Olive oil, salt and pepper, for grilling or pan-searing
For the flap meat marinade:
1/2 cup dry red wine (or 100% tart cherry juice)
1/2 cup extra-virgin olive oil
3 garlic cloves, peeled and crushed
1 bunch green onions (scallions), trimmed at the root and 3 inches of dark green sliced away, roughly chopped
1 tablespoon Dijon mustard
1 tablespoon fresh rosemary leaves, loose
2 tablespoons fresh flat-leaf parsley leaves
2 naval or blood oranges, or 1 sour orange, juiced, and their peels, cut up
3/4 teaspoon salt
1 teaspoon freshly cracked black pepper
For the Sauce Gribiche:
1 large egg, hard cooked, peeled and halved
1 teaspoon Dijon mustard
1/3 cup extra-virgin olive oil
1 teaspoon sherry or white wine vinegar
1 small sour pickle or cornichon
10 capers, salted or in brine or vinegar, well rinsed and squeezed of their rinse
1/4-1/2 cup lightly packed fresh green herbs such as flat-leaf parsley, summer savory, tarragon, or a mixture, very finely chopped
Salt and freshly ground black pepper
In a bowl, mix together well all the ingredients for the marinade. Place the beef meat in a large plastic zippered bag and toss in the marinade, sloshing it around the meat, and sealing the bag. Lay the bag over paper toweling in the refrigerator for at least 3 hours, turning the bag once or twice if possible.
Prepare the Sauce Gribiche: Remove the egg’s yolk to a small bowl, add the mustard and smoosh them together into a paste with the back of a fork. Drizzle in the olive oil, stirring well, making an emulsion. Add the sherry or wine vinegar. Chop the egg white, the pickle, and the capers (if the capers are large) until they’re all minced. Add them to the sauce, along with the green herbs. Mix the sauce together well. Adjust for salt and pepper and set aside to serve at room temperature.
Prepare the tomatoes and onions by grilling or searing them, over medium-high or high heat, in a cast iron skillet (or heavy iron grilling pan) until they are slightly cooked through but nicely charred, 2-5 minutes (far less for the tomatoes than the onions), removing them and setting them aside.
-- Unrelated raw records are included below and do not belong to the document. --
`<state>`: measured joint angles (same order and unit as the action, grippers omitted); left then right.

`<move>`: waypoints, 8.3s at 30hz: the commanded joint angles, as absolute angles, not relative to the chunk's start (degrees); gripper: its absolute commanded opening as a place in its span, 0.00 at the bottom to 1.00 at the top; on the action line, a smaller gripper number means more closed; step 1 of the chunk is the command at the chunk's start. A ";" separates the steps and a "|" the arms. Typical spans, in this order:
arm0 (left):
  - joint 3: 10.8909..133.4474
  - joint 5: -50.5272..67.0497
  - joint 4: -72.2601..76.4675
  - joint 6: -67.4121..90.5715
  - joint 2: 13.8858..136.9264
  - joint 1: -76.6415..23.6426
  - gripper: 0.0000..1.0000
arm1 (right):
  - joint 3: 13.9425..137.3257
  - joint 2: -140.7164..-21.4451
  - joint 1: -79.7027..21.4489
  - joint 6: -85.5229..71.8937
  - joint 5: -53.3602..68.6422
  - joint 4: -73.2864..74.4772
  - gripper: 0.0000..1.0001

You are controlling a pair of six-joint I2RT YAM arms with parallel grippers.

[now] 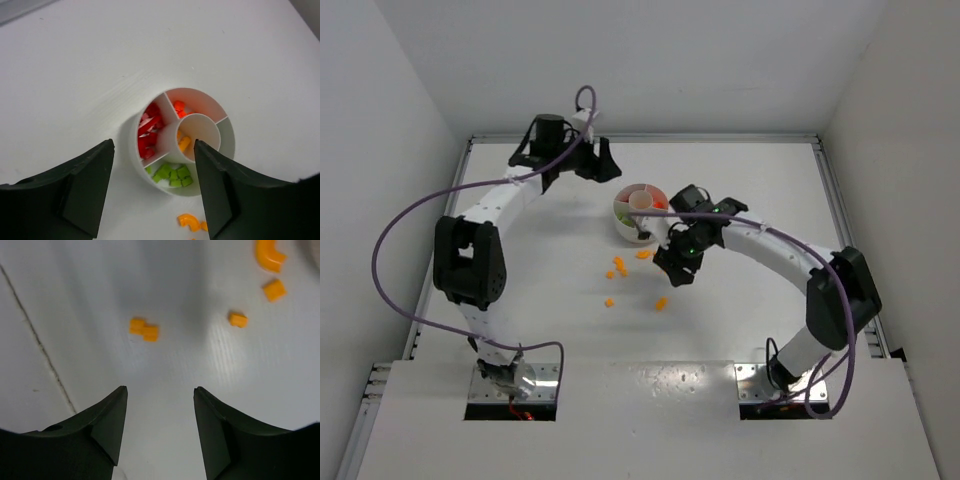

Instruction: Sort the legos into containers by color

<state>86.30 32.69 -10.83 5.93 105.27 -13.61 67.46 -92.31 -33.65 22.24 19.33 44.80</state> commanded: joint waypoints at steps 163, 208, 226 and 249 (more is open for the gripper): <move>70.66 38.85 -10.90 12.14 89.73 5.10 1.00 | 99.48 -109.15 -35.69 8.79 5.36 31.63 0.05; 55.11 48.70 -24.08 -32.15 80.24 -16.51 0.83 | 87.64 -102.93 -24.44 7.65 -5.01 28.48 0.41; 60.39 33.32 -19.53 -41.76 95.53 -26.63 0.71 | 81.30 -95.54 -14.59 7.03 -0.53 28.92 0.41; 52.65 33.84 -17.32 -57.83 94.13 -26.63 0.43 | 81.83 -96.59 -13.54 6.50 1.14 29.44 0.41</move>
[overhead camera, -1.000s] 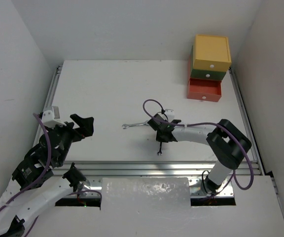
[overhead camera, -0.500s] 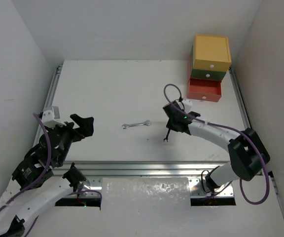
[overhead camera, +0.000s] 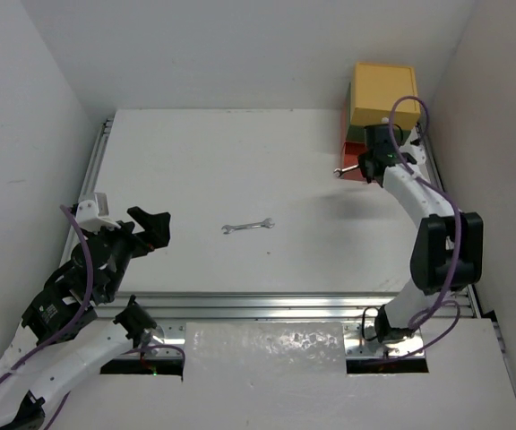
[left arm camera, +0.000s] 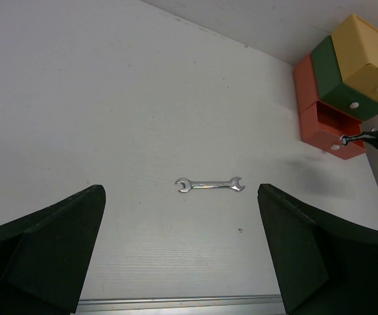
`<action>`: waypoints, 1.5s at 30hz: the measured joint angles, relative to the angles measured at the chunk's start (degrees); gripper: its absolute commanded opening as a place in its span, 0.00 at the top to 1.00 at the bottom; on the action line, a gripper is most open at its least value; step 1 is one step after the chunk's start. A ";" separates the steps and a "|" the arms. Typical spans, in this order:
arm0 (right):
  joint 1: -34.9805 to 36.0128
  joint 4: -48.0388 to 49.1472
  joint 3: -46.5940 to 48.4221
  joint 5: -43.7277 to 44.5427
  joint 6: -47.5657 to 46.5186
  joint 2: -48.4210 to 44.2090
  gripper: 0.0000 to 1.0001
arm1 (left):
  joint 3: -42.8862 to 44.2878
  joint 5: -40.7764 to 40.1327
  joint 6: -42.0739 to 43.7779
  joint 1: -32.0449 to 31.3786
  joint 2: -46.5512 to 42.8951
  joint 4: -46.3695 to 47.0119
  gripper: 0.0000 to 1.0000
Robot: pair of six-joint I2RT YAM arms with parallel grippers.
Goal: Sort the tools into containers
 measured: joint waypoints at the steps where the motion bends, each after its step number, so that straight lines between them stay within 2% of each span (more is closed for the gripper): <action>1: -1.36 0.57 0.76 0.07 1.25 1.49 1.00 | 0.00 0.00 0.02 0.00 -0.02 0.00 0.00; 7: -6.32 2.45 7.23 -0.02 6.01 10.78 1.00 | 0.00 -0.02 0.00 0.00 -0.09 0.00 0.00; 13: -8.90 4.37 13.11 -0.39 6.62 17.00 0.98 | 0.00 -0.20 0.00 0.00 -0.98 0.02 0.00; 14: -9.16 4.63 14.27 -0.42 6.62 17.86 0.92 | 0.00 -0.20 0.00 0.00 -0.98 0.00 0.00; 15: -9.51 5.05 15.19 -0.44 6.64 18.58 0.70 | 0.00 -0.20 0.00 0.00 -0.98 -0.02 0.00; 16: -9.75 5.46 15.63 -0.44 7.04 18.97 0.58 | 0.00 -0.20 0.00 0.00 -0.98 -0.02 0.00; 18: -10.05 6.12 15.69 -0.52 6.47 19.10 0.41 | 0.00 -0.20 0.00 0.00 -0.98 -0.02 0.00; 20: -10.32 7.17 15.72 -1.16 5.40 19.10 0.37 | 0.00 -0.20 0.00 0.00 -0.98 0.00 0.00; 21: -10.36 7.56 15.80 -1.46 4.79 19.10 0.30 | 0.00 -0.20 0.00 0.00 -0.98 -0.02 0.00; 26: -10.16 10.75 16.13 -6.69 -0.24 19.10 0.29 | 0.00 -0.20 0.00 0.00 -0.98 0.00 0.00; 29: -8.28 13.20 17.38 -13.55 -9.18 19.10 0.28 | 0.00 -0.22 0.00 0.00 -0.98 -0.02 0.00; 30: -6.99 14.23 18.16 -15.91 -13.07 19.12 0.25 | 0.00 -0.24 -0.02 0.00 -0.98 -0.02 0.00; 32: -2.67 17.00 20.11 -22.45 -23.06 19.12 0.03 | 0.00 -0.50 -0.24 0.00 -0.98 -0.09 0.00; 33: -0.11 17.49 21.31 -25.53 -28.76 19.30 0.01 | 0.00 -0.70 -0.28 0.00 -0.98 -0.20 0.00; 36: 10.47 13.29 31.26 -35.82 -51.12 23.08 0.01 | 0.00 -1.20 -0.48 0.00 -0.98 -0.46 0.00; 40: 24.90 2.03 45.16 -39.58 -79.28 31.76 0.06 | 0.00 -1.77 -0.90 0.00 -1.03 -0.55 0.00; 43: 32.20 -7.28 44.48 -41.27 -93.07 34.73 0.08 | 0.00 -2.19 -1.33 0.00 -1.09 -0.87 0.00; 45: 33.99 -12.44 42.03 -42.21 -98.75 35.56 0.08 | 0.00 -2.34 -1.53 0.00 -1.27 -0.92 0.00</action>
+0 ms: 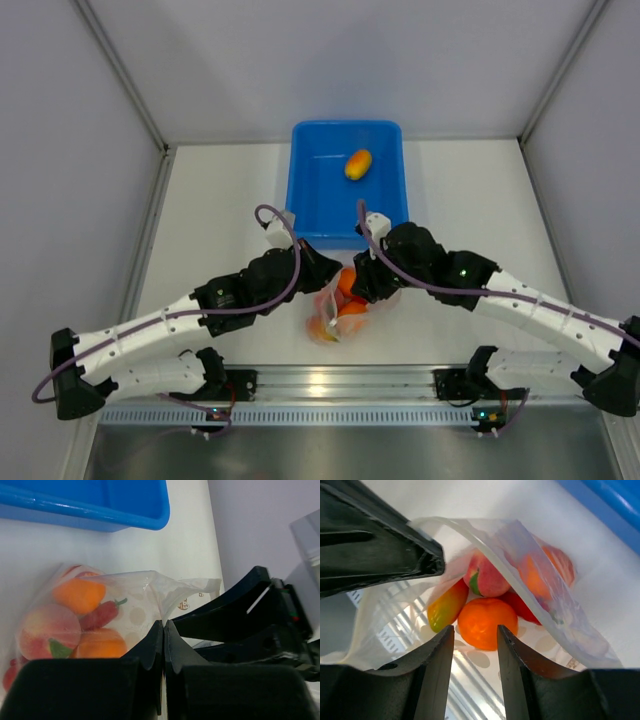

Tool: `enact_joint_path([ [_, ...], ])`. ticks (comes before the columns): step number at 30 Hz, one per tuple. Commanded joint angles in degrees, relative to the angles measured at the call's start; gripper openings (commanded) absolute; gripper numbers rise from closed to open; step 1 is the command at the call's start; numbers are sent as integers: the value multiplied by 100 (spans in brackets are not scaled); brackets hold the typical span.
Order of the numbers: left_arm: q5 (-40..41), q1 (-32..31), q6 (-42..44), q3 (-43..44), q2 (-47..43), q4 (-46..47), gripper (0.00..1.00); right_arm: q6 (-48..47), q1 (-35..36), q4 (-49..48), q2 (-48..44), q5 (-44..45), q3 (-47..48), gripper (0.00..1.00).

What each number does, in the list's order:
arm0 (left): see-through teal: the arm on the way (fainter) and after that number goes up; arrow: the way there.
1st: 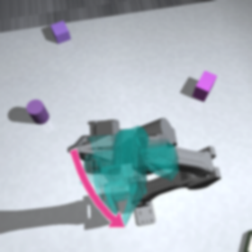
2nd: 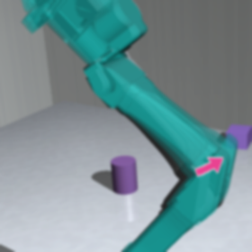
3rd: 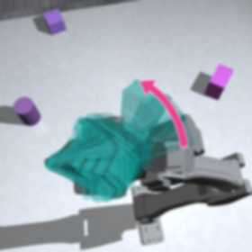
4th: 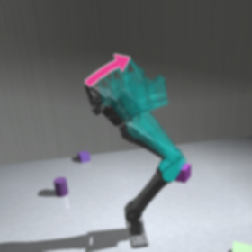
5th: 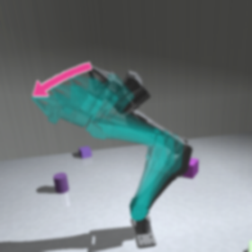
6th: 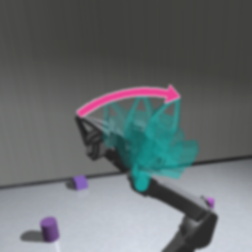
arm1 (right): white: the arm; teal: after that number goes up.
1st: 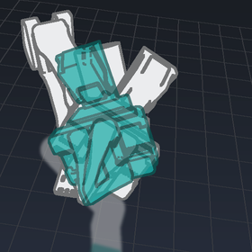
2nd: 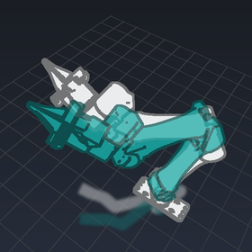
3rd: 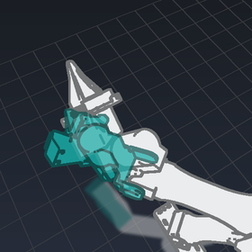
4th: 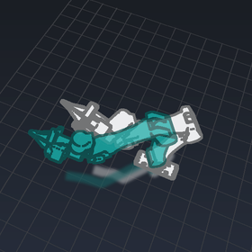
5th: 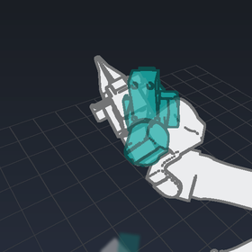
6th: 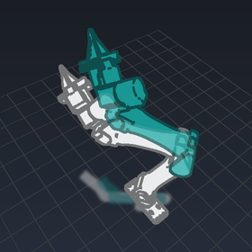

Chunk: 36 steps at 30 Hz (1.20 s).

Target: Open the zip-top bag and remove the fake food

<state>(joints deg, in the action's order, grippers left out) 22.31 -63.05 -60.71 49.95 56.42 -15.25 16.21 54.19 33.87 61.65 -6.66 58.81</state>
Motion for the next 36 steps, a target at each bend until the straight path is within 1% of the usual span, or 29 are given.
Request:
enact_joint_path([
  [1,-7,20,-11,164,-79,145,0,619,388,-811,136,883,-132,41],
  [5,37,20,-134,68,-88,145,0,1261,776,-1320,277,1561,-623,41],
  [6,46,20,-169,50,-79,145,0,1506,838,-1408,295,1875,-720,41],
  [10,28,20,-257,-3,-70,153,0,1737,1040,-1848,330,2238,-1143,41],
  [15,72,20,-284,-56,-123,145,0,1789,1093,-1875,523,2213,-1292,51],
  [19,72,12,-310,-91,-132,153,0,1807,1242,-1814,717,2195,-1336,55],
  [20,64,12,-319,-100,-114,153,0,1798,1251,-1813,734,2108,-1345,59],
  [25,63,12,-345,-126,-70,153,0,1807,1322,-1779,901,1782,-1416,65],
  [29,81,3,-345,-170,-96,153,0,1868,1383,-1375,1042,1931,-1372,68],
  [32,116,3,-345,-196,-114,145,0,1895,1445,-1163,1104,2010,-1372,73],
  [33,125,12,-354,-214,-114,145,0,1912,1488,-1146,1121,2010,-1381,77],
  [36,169,12,-363,-249,-123,145,0,2009,1533,-1172,1174,2019,-1477,81],
])
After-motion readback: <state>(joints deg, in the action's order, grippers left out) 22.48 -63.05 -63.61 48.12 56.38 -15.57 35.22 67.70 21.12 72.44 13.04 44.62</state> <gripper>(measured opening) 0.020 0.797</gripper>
To cook the steak: Drain it of its marinade and lightly pat it dry with paper toweling. Over the same heat as for the tomatoes and onions, sear and cook the steak for 2-3 minutes on each side (no longer, perhaps as little as 90 seconds, depending on the thickness of the meat; you want a char on the exterior, but a thin line of pink or red down the center).
Let the meat rest for 5 minutes before slicing it against the grain, into “fingers” that you will lay atop an arrangement of the tomatoes and onions, everything dabbled with the Sauce Gribiche.